Task to complete: The required output is the line with "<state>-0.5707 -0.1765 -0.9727" through the final line of the entries, each one exactly as it stands.
****************
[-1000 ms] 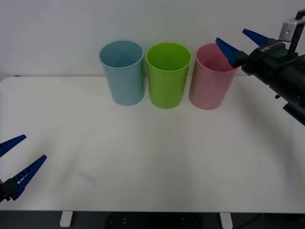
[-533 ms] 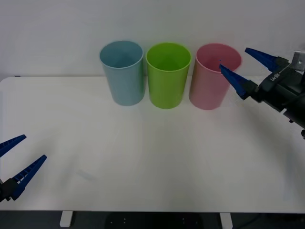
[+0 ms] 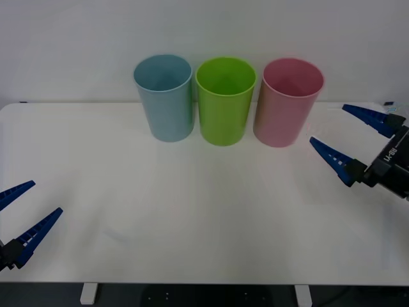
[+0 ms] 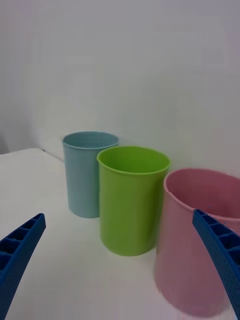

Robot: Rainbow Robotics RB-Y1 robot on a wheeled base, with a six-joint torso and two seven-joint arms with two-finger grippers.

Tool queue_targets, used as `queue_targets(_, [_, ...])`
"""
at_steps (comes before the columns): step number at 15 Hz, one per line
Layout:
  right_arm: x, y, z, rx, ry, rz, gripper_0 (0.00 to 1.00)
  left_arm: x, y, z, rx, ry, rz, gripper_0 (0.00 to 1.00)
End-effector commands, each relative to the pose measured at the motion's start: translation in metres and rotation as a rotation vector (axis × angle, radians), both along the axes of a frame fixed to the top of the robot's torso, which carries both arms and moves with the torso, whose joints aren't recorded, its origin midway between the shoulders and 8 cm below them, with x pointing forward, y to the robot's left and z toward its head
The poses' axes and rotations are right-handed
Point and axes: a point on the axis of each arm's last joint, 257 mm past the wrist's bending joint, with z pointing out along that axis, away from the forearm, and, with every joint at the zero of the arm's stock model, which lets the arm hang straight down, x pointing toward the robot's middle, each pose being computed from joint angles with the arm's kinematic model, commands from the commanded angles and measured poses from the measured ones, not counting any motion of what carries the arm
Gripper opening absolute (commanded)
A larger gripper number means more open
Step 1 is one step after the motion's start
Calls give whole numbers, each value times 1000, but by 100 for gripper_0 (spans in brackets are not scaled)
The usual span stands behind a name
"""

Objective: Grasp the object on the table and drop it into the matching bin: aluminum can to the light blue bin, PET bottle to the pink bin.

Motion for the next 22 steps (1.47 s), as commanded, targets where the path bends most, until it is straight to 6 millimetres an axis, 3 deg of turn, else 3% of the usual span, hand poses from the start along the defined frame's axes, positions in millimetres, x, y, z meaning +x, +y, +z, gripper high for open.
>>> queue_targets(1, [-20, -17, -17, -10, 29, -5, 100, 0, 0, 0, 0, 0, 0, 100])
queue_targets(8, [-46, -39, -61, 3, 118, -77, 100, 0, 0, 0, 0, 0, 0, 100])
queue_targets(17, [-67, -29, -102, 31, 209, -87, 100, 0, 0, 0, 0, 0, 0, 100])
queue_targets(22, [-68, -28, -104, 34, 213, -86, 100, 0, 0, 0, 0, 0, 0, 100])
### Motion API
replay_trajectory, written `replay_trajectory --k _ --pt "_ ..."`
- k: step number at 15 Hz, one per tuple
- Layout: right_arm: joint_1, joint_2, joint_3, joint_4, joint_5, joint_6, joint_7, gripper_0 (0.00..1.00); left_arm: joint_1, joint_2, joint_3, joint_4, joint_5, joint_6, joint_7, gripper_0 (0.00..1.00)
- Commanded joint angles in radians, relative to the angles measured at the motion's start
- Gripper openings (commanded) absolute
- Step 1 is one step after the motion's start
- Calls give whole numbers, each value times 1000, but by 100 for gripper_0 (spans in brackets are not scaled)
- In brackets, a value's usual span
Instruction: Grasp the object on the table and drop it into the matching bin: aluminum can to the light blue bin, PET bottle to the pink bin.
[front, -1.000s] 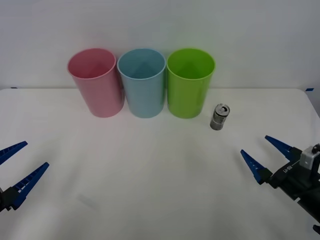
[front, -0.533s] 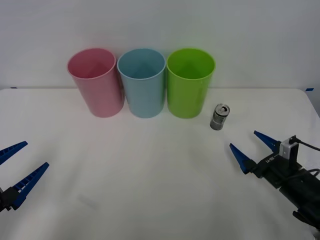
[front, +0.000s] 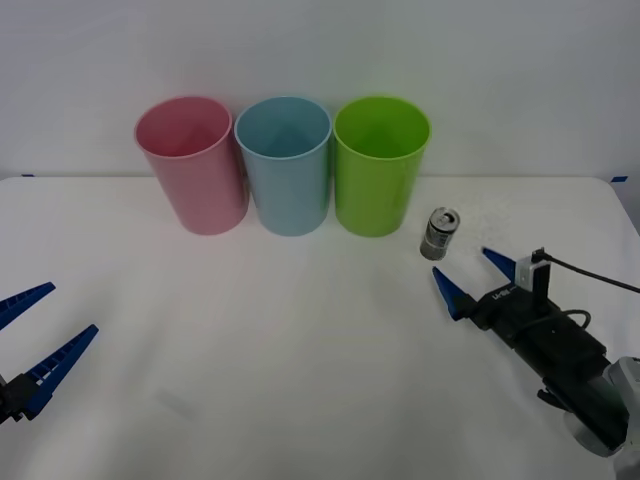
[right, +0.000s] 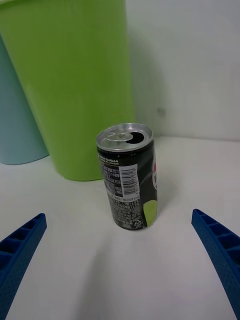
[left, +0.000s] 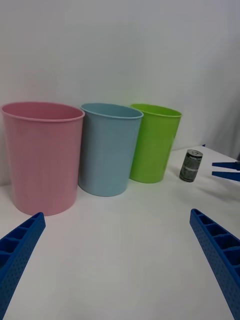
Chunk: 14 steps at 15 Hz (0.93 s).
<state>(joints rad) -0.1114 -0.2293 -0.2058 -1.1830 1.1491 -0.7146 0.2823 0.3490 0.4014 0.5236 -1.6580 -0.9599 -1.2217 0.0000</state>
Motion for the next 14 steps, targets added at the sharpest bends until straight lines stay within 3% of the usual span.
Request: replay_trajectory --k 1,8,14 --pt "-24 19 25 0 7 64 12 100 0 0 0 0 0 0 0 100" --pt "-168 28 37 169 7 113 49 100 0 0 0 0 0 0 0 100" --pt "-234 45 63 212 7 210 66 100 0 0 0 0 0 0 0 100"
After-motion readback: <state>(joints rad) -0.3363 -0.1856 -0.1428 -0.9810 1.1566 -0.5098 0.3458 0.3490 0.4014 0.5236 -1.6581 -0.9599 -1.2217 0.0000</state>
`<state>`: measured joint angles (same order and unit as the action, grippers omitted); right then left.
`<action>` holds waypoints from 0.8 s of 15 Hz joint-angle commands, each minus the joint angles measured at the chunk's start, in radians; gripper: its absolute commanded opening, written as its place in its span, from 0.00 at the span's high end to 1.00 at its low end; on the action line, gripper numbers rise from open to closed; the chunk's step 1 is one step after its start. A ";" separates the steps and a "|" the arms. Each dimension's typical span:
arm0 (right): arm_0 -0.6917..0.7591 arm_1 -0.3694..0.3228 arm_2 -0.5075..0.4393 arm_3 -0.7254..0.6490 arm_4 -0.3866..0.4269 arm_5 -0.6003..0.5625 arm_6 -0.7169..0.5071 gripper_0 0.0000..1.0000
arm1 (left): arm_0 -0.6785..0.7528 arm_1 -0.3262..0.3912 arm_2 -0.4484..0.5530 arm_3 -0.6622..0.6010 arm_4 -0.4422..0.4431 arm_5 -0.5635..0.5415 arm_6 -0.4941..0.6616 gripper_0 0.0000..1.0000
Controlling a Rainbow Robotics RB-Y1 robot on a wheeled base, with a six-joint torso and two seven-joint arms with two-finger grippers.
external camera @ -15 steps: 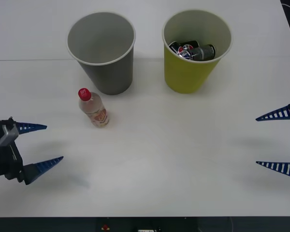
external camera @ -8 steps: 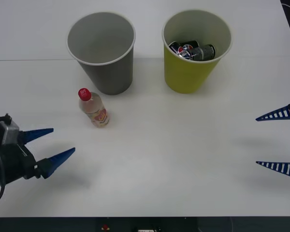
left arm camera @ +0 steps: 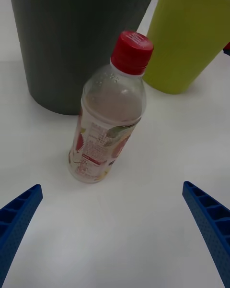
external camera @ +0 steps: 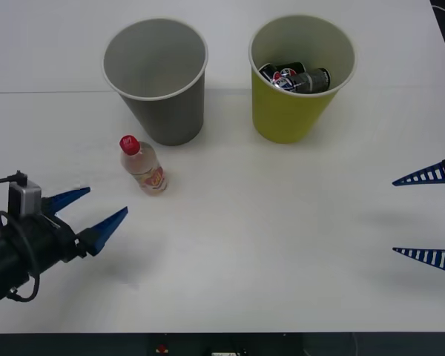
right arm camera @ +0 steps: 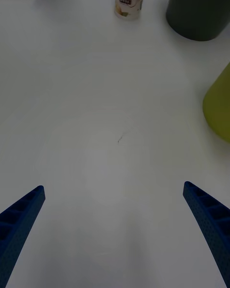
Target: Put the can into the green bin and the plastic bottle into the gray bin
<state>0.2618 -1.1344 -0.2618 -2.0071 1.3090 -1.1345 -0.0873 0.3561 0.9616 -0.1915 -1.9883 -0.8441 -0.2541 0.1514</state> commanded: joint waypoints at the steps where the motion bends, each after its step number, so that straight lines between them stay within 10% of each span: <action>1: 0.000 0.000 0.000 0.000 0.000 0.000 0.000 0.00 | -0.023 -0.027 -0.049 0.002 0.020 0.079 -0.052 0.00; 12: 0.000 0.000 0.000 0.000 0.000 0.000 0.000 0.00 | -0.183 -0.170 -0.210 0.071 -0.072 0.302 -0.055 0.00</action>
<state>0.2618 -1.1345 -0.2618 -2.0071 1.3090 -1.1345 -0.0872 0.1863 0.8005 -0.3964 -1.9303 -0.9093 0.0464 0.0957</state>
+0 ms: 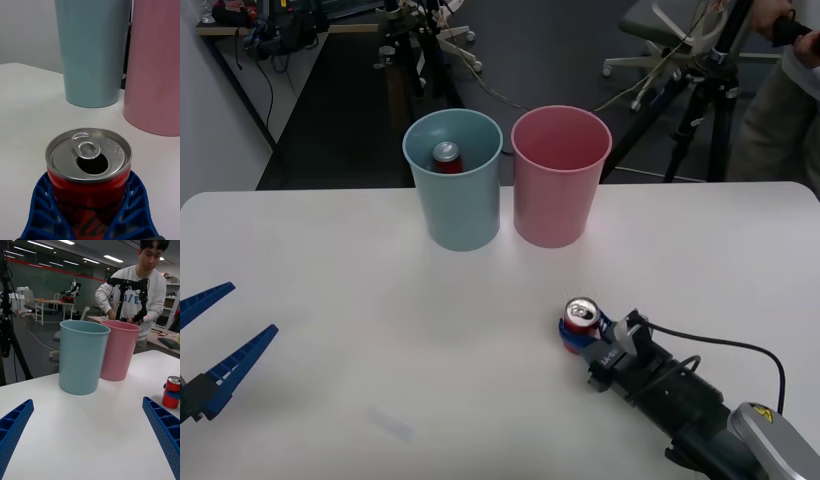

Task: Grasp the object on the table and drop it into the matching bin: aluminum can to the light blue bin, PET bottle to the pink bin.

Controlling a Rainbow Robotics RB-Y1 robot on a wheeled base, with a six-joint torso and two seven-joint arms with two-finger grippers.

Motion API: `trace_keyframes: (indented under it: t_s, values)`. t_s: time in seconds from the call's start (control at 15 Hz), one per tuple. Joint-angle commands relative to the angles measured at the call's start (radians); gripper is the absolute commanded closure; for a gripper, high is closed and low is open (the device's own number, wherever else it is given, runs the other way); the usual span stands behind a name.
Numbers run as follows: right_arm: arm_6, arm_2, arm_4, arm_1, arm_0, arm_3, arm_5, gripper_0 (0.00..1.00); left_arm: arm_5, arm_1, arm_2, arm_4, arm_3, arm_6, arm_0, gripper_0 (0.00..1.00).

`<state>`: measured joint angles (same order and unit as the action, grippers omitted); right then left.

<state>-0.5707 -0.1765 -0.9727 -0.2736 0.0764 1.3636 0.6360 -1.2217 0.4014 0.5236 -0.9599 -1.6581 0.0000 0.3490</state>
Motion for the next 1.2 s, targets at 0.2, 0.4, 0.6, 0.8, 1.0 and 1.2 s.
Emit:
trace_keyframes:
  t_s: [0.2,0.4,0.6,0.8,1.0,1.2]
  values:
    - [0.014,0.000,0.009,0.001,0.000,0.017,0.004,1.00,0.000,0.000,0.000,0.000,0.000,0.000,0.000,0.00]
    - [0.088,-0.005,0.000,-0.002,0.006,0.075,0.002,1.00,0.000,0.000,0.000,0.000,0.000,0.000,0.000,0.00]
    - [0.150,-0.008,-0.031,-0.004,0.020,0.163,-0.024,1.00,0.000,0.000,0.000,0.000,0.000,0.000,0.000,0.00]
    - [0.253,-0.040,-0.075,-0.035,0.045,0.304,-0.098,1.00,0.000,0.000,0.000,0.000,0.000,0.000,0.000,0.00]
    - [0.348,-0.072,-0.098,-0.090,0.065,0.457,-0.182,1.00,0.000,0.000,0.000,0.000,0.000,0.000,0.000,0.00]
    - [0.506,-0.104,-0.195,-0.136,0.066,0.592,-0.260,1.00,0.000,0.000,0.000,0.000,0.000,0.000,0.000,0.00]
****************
Answer:
<state>-0.5707 -0.1765 -0.9727 -0.2736 0.0764 1.3636 0.6360 -1.2217 0.4014 0.5236 -0.9599 -1.6581 0.0000 0.3490</state>
Motion for the next 1.2 s, targets at 0.2, 0.4, 0.6, 0.8, 1.0 and 1.2 s.
Emit:
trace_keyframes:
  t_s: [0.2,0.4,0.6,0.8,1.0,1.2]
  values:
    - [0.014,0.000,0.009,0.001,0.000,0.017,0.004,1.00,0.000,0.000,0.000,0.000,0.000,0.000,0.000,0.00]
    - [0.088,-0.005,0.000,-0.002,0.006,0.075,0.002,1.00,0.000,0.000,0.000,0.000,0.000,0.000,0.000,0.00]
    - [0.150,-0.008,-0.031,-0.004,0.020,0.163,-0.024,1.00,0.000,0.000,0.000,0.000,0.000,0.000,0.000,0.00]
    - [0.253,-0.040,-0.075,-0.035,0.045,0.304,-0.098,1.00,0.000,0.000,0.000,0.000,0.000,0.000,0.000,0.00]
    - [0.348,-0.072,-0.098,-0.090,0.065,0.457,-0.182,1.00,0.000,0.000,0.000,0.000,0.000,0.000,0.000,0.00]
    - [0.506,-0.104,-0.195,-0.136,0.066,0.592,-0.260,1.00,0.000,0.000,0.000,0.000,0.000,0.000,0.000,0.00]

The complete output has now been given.